Material supplied:
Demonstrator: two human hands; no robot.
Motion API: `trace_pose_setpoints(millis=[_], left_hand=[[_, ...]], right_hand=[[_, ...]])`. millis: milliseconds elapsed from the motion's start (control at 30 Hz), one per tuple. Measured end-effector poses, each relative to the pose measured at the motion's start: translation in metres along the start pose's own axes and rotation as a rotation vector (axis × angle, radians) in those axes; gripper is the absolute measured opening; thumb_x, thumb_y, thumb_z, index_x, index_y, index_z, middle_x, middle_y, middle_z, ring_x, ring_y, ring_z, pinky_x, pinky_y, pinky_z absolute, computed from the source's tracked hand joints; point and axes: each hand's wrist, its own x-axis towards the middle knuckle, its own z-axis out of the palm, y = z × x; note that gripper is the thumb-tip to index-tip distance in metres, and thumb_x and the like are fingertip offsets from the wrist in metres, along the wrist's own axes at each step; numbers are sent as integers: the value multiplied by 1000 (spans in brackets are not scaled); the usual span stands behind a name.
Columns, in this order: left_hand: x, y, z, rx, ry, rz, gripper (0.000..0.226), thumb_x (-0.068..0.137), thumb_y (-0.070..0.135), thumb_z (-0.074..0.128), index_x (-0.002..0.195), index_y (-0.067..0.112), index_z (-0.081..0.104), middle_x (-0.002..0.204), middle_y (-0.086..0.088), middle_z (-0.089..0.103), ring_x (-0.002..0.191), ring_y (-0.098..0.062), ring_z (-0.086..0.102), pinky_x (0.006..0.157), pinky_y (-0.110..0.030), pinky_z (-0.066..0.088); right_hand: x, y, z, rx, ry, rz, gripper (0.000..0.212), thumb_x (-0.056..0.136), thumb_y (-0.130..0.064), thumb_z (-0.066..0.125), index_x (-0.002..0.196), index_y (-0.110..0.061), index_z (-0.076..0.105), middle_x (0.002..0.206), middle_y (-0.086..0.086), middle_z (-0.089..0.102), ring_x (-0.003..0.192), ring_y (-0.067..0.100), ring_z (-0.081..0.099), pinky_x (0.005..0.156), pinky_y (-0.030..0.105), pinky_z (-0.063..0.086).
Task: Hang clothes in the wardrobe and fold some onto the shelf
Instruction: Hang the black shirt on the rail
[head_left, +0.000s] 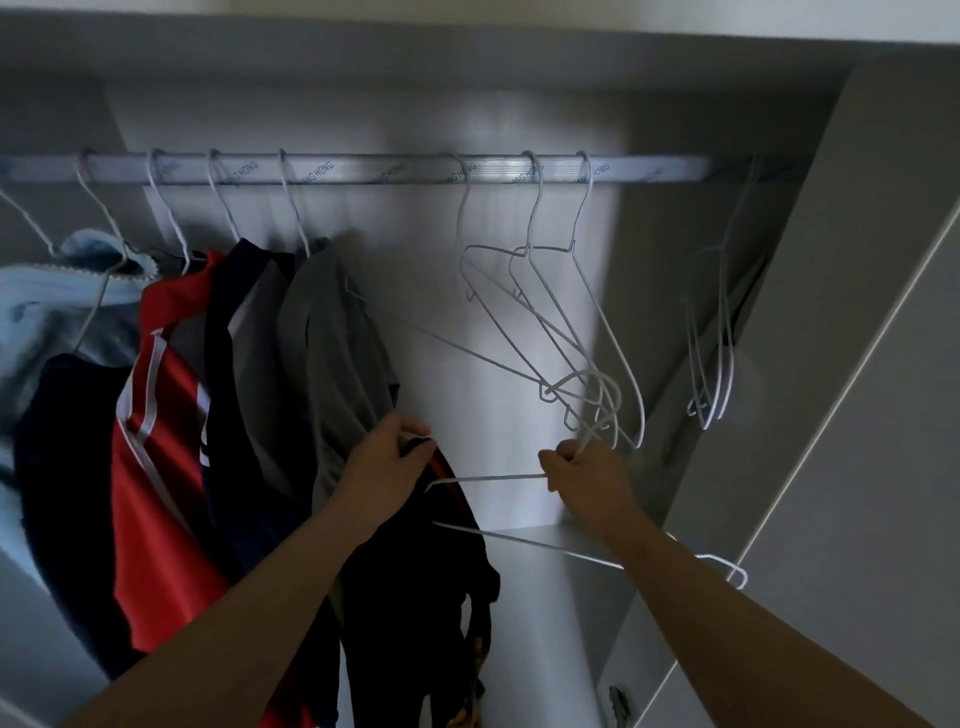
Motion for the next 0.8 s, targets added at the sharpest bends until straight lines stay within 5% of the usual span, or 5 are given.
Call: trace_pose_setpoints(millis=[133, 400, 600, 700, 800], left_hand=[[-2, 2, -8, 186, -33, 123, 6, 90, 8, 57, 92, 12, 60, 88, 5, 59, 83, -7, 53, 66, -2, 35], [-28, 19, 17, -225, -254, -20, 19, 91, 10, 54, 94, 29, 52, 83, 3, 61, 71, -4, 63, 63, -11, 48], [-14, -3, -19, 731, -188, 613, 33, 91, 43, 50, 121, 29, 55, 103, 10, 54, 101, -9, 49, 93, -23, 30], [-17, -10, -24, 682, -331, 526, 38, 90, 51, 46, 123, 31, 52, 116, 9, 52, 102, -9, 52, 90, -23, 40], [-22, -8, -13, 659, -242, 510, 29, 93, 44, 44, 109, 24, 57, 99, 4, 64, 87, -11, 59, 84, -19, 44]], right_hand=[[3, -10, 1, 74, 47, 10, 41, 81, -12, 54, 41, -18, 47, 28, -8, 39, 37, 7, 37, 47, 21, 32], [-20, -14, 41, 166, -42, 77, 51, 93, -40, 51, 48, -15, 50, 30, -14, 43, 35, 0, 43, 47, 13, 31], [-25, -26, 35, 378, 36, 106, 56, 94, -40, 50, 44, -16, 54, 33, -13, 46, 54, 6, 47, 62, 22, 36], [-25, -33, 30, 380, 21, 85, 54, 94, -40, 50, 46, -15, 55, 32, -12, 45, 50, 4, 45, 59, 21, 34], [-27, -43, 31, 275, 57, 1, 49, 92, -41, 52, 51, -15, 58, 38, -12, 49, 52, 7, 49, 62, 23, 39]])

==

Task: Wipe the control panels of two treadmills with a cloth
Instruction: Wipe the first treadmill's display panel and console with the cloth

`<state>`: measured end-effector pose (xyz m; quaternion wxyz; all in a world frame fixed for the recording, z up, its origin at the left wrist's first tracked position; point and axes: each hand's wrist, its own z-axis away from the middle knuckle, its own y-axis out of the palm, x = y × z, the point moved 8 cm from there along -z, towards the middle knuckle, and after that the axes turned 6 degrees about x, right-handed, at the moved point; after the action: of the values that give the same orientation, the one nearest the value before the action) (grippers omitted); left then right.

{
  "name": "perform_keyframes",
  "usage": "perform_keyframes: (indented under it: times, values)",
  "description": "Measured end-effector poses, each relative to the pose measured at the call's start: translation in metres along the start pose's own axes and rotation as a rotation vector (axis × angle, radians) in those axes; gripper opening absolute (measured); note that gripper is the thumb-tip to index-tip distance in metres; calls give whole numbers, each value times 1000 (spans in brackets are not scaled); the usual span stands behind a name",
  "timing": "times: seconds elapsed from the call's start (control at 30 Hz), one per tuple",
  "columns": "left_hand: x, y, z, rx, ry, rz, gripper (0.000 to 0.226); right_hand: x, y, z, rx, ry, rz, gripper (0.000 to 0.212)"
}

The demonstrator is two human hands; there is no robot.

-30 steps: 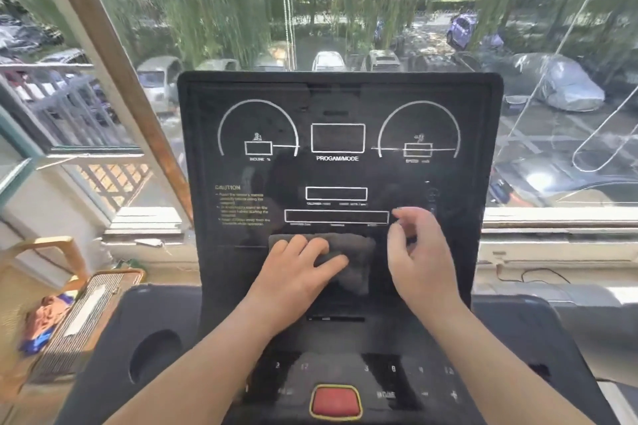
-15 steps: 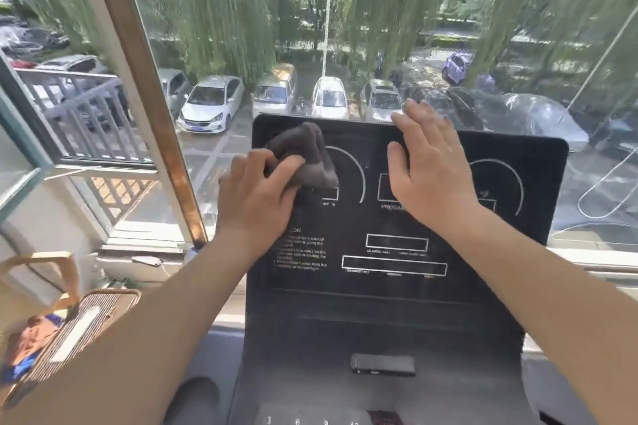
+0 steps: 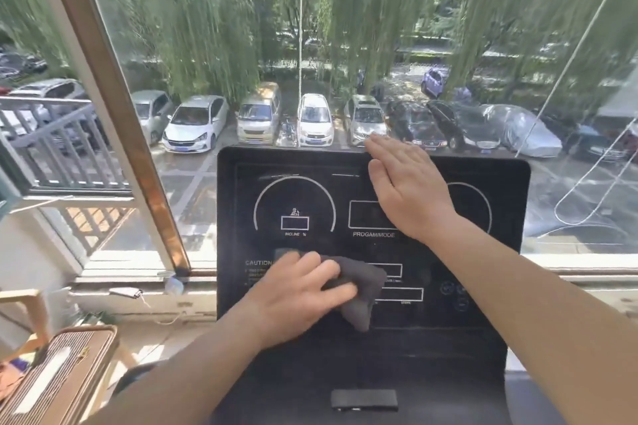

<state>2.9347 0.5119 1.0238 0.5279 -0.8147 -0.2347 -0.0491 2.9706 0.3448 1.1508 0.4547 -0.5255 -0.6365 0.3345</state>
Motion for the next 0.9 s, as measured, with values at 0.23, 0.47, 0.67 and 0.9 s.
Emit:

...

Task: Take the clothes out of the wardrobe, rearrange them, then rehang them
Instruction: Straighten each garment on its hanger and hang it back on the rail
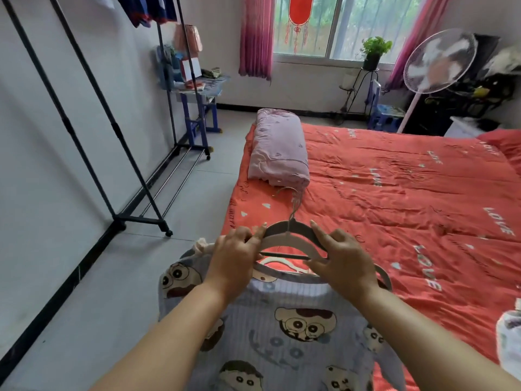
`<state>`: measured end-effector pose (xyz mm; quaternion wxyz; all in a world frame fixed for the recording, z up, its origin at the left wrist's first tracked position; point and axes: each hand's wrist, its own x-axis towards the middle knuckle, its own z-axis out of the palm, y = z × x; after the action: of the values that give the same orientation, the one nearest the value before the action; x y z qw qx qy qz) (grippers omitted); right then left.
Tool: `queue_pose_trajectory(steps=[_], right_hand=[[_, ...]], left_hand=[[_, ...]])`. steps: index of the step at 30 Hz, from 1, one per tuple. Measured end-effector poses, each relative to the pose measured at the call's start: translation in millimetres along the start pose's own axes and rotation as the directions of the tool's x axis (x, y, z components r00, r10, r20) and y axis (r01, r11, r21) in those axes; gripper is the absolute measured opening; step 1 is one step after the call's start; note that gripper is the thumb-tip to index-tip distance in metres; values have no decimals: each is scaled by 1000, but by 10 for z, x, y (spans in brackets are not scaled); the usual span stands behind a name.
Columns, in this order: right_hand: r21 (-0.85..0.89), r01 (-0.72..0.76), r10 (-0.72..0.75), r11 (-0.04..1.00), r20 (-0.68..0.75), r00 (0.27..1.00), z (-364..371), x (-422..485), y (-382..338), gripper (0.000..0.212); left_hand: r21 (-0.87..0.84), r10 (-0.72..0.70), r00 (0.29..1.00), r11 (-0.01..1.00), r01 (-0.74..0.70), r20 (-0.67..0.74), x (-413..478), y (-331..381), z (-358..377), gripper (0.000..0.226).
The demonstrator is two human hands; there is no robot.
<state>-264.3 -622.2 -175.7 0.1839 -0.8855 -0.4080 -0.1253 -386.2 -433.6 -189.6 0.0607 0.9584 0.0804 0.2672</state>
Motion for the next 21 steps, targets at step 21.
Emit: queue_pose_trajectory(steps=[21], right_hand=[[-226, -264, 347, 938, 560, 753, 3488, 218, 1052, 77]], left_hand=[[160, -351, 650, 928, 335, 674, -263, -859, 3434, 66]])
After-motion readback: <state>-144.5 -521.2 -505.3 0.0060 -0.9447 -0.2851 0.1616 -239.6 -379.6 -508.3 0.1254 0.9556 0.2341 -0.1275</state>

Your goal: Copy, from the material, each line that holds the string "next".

Output of the task:
Motion for the next 0.8 s, targets added at the sharpest bends until straight lines stay within 5% of the usual span, or 5 are given.
Motion for the next 0.9 s, as measured, with values at 0.23, 0.47, 0.67 and 0.9 s.
Motion for the next 21 steps, targets at step 21.

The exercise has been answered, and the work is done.